### WHAT THE TASK REQUIRES
Output every line of the material exactly, omitting images.
^^^^^^^^
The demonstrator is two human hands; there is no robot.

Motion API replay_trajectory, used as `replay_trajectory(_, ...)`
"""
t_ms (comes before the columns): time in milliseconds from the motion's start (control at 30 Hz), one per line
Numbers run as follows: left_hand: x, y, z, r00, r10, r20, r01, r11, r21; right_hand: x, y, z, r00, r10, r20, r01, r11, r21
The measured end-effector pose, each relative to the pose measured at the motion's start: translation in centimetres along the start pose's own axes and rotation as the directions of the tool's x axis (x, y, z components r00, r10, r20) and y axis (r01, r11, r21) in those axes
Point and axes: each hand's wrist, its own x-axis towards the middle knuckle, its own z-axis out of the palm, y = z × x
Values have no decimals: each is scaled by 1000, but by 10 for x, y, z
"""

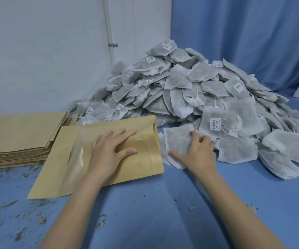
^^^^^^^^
### TASK RESPONSE
The demonstrator is two human hands; there is no robot.

Motion API replay_trajectory, used as `replay_trajectory(_, ...)`
"""
t_ms (comes before the columns): time in milliseconds from the motion's start (control at 30 Hz), one per line
Numbers run as follows: left_hand: x, y, z, r00, r10, r20, r01, r11, r21; right_hand: x, y, z, r00, r10, r20, r01, r11, r21
The measured end-effector pose, each relative to the pose measured at the motion's start: translation in centimetres along the start pose's own axes and rotation as the directions of the tool's x axis (x, y, z components r00, r10, r20) and y axis (r01, r11, r21) in those axes
Point and axes: each hand's wrist, its own x-axis towards the middle knuckle, its own z-axis out of the palm, y = z × x
Values have no decimals: each is scaled by 1000, but by 10 for x, y, z
"""

The submitted answer is complete.